To combat the hole in his offense, Adams said he’s trying to keep his front shoulder squared to the ball as long as possible. In turn, that’s benefiting his entire game; giving him the ability to drive an outside pitch to the opposite field.

“Things are clicking right now and I’m seeing the ball whether it’s righty or lefty. It was just about getting the timing down and keeping my front side in there longer, especially against lefties,” Adams said.

Opening up the entire field makes Adams a more versatile tool for a manager who already has a tough decision at first base.

Mike Matheny made it clear early the position will be won at the plate this spring. While Brandon Moss doesn’t produce high numbers, he puts up more consistent stats than Adams with an average in the mid-200s regardless of the right-handed/left-handed matchup. Now that Matt Holliday, a .299 career hitter with a .500 career slugging percentage against LHP has been thrown into the mix, Adams must hit lefties to stay in the lineup.

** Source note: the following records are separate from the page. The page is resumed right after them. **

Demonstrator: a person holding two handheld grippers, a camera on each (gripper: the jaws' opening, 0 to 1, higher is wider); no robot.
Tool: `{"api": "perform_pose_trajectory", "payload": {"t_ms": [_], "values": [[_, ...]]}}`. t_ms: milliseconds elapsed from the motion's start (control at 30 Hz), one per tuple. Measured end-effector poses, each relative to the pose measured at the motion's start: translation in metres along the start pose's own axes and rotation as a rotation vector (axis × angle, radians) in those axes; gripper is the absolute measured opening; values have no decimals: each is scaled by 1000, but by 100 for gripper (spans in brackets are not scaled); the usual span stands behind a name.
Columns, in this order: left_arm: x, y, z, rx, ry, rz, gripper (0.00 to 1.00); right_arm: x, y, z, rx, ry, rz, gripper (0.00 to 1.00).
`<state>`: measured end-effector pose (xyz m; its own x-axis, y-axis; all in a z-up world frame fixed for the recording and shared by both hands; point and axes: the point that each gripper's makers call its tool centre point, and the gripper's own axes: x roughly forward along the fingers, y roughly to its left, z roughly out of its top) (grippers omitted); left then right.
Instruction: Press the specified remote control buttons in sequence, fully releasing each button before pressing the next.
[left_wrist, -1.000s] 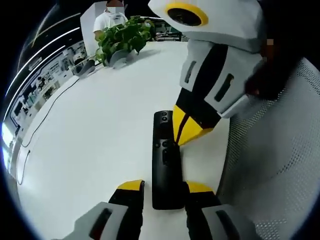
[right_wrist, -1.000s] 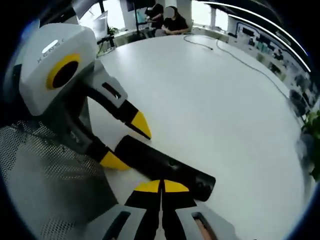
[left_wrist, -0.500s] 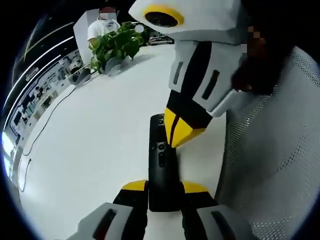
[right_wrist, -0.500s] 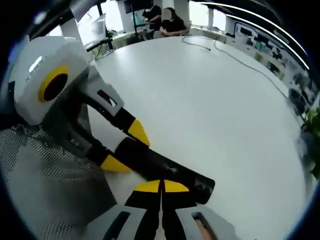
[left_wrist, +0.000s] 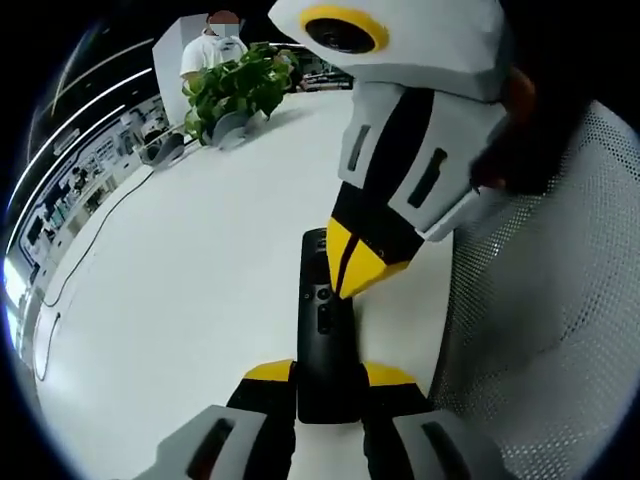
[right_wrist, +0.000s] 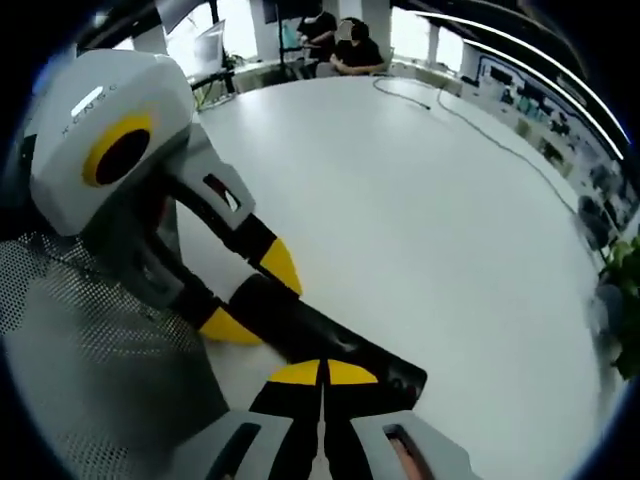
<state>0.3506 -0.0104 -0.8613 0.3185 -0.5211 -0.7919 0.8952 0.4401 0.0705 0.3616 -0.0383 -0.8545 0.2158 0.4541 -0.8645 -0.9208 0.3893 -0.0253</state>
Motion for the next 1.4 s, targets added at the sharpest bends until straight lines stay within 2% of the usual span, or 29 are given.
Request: {"api": "perform_pose_trajectory", "payload": {"t_ms": [33,167,333,633,700,800,867,1100,1167,1267,1400], "values": [[0,1,0,-2,1,-1,23,1,1,0,-23,-2,-3,0],[-1,1,0,-7,-7,-5,23,0,0,-1,-22,16,-11,0],[0,1,0,-14,-5,-6,24,-2,-1,-1,35,6,6,0],[0,1,0,-13,-5,-8,24,-2,0,-2,47,9,18,0],[0,1,0,-11,-5,-8,24,-2,-1,-1,66,3,23,0],[0,0,1,-2,-11,-13,24,-3,0,8,147,-39,52,0],[1,0,1,0,-14,-16,24,-3,-2,11,161,-46,49,0],[1,-5,2,20,-21,-34,24,0,3,11,122,-41,51,0],[2,-7,3,39,-24,-43,24,1,3,12,121,-42,51,0],[2,-6,3,31,-23,-45,24,1,6,8,126,-22,69,0],[2,-6,3,32,-24,-46,24,0,5,6,124,-31,70,0]]}}
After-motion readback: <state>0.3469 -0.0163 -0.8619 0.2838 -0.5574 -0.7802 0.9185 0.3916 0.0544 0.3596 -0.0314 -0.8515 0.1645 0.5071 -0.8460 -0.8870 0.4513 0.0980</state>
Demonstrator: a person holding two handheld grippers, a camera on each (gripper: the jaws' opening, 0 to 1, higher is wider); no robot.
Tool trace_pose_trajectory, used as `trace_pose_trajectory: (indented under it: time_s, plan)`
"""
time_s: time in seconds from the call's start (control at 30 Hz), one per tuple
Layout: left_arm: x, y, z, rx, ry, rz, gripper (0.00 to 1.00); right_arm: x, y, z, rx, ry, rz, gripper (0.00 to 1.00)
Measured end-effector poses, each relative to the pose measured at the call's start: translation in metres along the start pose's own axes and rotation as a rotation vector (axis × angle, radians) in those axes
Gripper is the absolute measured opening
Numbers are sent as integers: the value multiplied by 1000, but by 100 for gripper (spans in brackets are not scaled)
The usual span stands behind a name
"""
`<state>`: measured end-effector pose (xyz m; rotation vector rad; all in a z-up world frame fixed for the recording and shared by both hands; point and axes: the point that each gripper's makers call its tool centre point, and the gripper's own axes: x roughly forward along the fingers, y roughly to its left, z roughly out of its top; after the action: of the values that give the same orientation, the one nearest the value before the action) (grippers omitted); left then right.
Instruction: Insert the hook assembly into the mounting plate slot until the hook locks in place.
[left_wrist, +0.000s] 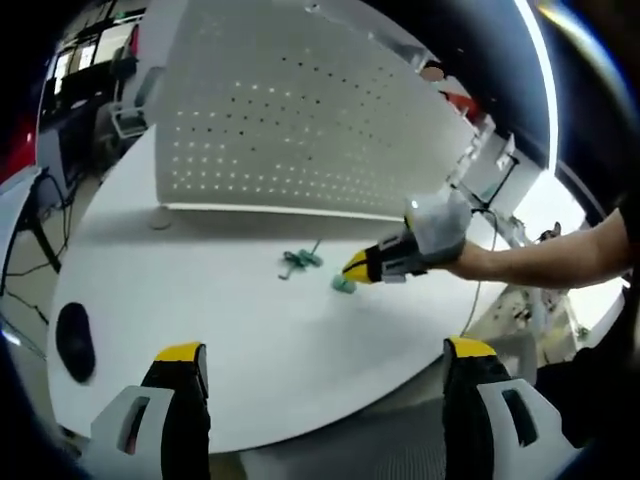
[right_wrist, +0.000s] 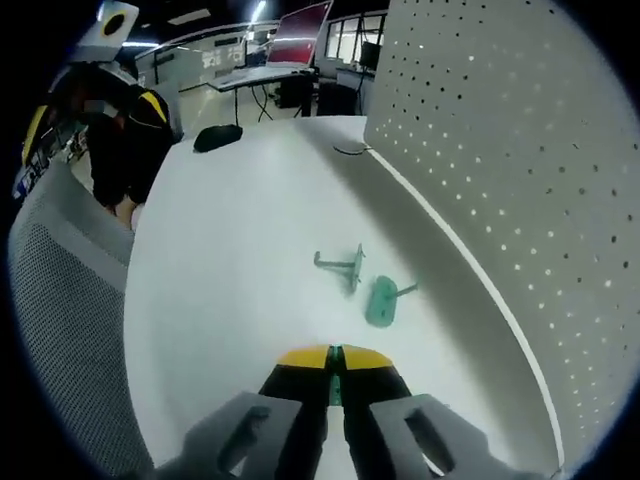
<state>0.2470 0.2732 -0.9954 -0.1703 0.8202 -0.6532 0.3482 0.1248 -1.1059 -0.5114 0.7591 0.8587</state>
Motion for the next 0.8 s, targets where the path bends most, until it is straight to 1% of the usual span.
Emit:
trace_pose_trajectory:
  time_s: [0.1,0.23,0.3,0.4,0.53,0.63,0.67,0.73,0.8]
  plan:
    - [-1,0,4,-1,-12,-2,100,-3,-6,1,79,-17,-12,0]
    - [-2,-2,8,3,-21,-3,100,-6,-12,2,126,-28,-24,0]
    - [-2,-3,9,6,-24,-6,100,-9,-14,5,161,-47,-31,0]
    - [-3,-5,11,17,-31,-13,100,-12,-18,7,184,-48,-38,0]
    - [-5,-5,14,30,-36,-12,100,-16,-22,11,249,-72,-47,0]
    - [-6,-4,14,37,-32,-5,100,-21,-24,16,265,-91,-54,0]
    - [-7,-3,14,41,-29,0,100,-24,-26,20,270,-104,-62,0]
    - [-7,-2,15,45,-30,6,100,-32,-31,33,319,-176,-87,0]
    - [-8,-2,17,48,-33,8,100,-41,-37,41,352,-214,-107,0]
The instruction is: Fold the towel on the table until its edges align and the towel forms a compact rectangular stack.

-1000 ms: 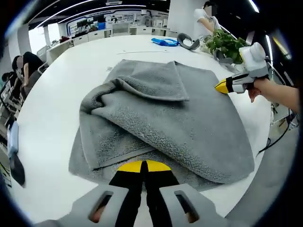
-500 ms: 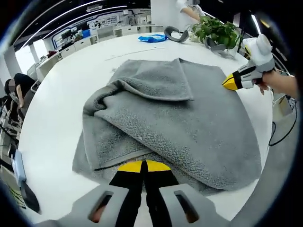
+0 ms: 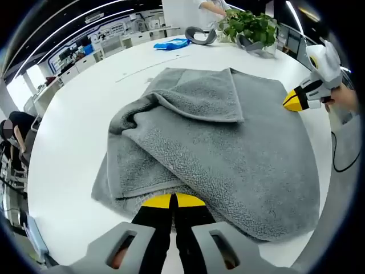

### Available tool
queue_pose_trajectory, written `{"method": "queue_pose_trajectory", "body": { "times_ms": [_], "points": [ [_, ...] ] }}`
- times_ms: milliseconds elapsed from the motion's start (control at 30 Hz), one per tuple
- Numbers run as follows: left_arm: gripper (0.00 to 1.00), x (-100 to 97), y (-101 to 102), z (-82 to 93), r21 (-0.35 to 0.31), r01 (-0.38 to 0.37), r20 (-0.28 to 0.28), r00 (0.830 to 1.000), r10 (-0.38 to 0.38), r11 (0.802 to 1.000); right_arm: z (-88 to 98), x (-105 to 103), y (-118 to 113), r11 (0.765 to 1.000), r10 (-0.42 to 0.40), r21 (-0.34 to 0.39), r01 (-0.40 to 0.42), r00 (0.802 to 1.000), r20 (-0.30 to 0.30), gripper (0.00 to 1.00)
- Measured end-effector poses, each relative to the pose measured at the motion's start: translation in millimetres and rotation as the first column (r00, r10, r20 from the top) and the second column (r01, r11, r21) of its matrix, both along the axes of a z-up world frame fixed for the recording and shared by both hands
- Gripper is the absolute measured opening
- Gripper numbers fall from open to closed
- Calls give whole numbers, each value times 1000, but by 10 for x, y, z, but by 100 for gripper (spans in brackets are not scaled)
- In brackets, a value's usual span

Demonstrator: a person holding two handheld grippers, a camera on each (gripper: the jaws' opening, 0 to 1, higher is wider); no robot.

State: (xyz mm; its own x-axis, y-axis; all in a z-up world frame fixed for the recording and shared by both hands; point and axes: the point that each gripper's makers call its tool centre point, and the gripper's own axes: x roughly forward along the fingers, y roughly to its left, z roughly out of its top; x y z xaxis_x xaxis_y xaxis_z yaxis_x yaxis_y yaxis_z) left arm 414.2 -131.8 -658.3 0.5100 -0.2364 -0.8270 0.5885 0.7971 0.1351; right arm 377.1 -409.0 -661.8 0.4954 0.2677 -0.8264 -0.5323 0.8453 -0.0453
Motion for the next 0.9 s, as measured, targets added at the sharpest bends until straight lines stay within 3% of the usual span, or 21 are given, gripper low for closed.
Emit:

“I think competition brings out the best in whoever’s competing for that job. For me it’s just about having a healthy spring and getting to where I feel comfortable,” added Adams, who came into camp at the same weight but with more muscle mass. “After that it’s out of my hands. I can control what I can control and that’s come in everyday, work hard and compete in games. At the end of spring training we’ll see where we’re at.”

In addition to being able to go the opposite way with power, the club once again is hoping Adams will also go that direction with finesse. After scorching two balls in Port St. Lucie, the big lefty said he had soured somewhat on bunting to beat the shift. Having had little success with the strategy so far, he felt he was better suited playing to his strengths.

“I was a little concerned. I know he told you all he’s going to stop trying to bunt and I think that’s a bad play. If they’re going to give you a base hit, take it. If they’re going to give it to you again, two-hit days are hard to come by,” Matheny said. “If you’re leading off an inning and the wind is coming in from right, why not?”

The message clearly made it’s way to Adams, who laid down a bunt in his first at bat against the Braves a day after swearing off small ball.

Rather than trying to drag bunt, as he had in the past, Adams squared up early and calmly pushed a bunt down the third base line.

“It was beautiful,” Matheny said. “It doesn’t feel normal, I would imagine, to get squared around that early ... We’re trying to teach a sacrifice to a kid that’s been hitting fourth his whole life and never had to bunt.”

His second at bat was more traditional, as he sent a ball soaring out to the track in right center. It was held up by the wind, but it was a nice compliment to the soft touch he had employed two innings earlier.

Adams has always had the ability to send a ball hundreds of feet. If he can send that way in both directions, he’ll start making teams rethink the shift. If he can learn to set it down on the infield grass, he’ll remove the defense’s temptation entirely.